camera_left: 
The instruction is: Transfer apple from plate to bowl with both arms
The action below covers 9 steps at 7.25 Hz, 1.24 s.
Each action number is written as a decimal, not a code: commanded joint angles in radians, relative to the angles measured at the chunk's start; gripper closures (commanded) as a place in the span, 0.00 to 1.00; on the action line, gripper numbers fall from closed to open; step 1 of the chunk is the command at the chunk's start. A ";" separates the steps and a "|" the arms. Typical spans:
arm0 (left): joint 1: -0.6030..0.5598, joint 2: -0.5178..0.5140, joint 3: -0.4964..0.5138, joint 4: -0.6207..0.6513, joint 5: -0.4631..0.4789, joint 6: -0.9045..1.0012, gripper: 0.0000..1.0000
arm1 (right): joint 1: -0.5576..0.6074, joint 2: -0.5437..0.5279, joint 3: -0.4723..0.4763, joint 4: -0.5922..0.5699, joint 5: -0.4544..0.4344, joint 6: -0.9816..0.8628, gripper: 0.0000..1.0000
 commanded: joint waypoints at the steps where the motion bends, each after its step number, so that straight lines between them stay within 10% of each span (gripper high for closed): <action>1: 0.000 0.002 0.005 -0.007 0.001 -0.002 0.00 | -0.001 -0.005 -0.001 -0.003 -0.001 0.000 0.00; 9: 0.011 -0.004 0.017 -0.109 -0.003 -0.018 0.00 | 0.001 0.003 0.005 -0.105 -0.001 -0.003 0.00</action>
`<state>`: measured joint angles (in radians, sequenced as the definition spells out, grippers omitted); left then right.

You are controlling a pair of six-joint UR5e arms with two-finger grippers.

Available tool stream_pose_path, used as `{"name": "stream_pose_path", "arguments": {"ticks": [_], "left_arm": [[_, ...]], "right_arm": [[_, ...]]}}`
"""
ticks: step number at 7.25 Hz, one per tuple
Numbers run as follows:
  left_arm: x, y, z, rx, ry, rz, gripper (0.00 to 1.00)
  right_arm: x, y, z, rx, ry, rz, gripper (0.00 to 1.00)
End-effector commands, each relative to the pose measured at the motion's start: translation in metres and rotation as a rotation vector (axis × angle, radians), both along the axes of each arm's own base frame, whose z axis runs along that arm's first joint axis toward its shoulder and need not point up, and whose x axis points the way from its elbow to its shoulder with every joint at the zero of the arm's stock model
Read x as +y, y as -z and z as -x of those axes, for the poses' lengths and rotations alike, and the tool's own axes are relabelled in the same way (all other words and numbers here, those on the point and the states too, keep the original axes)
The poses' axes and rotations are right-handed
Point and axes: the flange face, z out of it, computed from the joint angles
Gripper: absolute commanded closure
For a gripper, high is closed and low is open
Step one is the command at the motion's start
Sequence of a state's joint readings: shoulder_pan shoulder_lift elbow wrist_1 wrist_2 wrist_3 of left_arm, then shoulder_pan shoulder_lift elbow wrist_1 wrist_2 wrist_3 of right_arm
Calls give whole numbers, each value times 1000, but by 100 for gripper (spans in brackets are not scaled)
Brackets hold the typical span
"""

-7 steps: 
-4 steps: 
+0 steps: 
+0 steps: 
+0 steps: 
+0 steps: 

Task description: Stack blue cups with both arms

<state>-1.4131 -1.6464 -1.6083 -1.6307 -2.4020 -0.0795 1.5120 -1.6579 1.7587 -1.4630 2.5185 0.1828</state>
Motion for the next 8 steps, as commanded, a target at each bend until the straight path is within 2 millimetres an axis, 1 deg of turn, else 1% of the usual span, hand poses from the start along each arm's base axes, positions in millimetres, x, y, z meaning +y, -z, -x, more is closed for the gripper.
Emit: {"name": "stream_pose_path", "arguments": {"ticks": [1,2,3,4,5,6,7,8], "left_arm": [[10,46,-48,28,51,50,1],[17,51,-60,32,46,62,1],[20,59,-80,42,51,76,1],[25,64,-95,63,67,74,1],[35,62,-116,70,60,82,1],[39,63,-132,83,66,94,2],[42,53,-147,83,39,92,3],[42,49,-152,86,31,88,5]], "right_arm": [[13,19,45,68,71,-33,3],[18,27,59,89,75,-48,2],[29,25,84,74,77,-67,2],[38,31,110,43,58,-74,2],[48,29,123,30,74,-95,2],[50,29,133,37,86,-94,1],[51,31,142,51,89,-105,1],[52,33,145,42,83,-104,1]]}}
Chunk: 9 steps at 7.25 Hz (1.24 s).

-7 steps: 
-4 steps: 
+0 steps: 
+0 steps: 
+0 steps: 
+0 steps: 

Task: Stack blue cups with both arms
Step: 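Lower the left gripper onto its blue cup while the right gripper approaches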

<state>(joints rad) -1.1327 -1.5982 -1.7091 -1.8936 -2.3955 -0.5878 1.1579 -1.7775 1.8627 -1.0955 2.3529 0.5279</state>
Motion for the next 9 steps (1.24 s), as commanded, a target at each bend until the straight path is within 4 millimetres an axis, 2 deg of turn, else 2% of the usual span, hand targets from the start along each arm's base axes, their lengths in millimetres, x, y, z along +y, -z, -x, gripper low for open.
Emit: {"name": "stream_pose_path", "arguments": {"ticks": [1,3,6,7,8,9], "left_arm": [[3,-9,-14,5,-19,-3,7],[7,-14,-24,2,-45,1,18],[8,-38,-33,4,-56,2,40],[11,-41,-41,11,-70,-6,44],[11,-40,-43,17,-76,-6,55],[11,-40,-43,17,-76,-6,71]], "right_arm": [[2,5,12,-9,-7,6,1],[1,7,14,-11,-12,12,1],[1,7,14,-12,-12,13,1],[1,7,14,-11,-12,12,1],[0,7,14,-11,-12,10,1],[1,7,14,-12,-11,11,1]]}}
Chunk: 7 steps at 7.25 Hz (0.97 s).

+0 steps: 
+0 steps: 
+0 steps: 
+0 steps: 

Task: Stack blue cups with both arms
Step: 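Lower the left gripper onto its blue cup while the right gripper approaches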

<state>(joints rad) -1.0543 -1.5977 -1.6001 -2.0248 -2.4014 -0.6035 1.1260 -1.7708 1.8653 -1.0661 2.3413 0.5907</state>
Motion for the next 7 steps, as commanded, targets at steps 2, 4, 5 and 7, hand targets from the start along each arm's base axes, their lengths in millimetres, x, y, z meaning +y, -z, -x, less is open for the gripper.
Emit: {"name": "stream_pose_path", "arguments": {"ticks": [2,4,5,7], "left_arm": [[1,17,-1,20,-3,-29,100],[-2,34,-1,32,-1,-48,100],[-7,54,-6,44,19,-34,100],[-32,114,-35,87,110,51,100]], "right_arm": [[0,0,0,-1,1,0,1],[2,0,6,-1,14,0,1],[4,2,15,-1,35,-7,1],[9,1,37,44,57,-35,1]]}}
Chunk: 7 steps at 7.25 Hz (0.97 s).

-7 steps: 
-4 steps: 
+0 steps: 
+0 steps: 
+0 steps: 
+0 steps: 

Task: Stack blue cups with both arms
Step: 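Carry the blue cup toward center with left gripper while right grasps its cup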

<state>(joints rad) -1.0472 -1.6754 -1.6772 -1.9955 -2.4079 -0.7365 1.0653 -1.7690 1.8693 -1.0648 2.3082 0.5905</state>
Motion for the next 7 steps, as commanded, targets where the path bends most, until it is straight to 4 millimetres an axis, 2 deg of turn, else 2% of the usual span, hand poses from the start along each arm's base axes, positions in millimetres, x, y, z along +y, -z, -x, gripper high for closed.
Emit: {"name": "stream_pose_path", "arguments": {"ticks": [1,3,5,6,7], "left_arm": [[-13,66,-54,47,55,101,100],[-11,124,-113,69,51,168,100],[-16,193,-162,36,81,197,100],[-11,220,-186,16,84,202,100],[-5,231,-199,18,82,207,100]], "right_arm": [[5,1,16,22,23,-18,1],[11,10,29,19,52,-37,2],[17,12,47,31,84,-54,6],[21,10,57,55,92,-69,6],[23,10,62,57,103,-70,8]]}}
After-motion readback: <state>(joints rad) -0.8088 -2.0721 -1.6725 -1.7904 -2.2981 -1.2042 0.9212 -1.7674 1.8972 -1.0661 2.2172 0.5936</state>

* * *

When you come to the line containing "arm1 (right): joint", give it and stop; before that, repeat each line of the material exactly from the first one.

-- RESPONSE TO THIS TASK --
camera_left: 
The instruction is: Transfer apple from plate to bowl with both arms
The action below covers 9 steps at 7.25 Hz, 1.24 s.
Each action number is written as a decimal, not a code: commanded joint angles in radians, relative to the angles measured at the chunk's start; gripper closures (commanded) as a place in the span, 0.00 to 1.00; on the action line, gripper numbers fall from closed to open; step 1 of the chunk is the command at the chunk's start. A ";" separates the steps and a "|" the arms. Typical spans:
arm0 (left): joint 1: -0.6030..0.5598, joint 2: -0.5178..0.5140, joint 3: -0.4964..0.5138, joint 4: -0.6207..0.6513, joint 5: -0.4631..0.4789, joint 6: -0.9045..1.0012, gripper: 0.0000..1.0000
arm1 (right): joint 1: -0.5576..0.6074, joint 2: -0.5437..0.5279, joint 3: -0.4723..0.4763, joint 4: -0.5922..0.5699, joint 5: -0.4544..0.4344, joint 6: -0.9816..0.8628, gripper: 0.0000..1.0000

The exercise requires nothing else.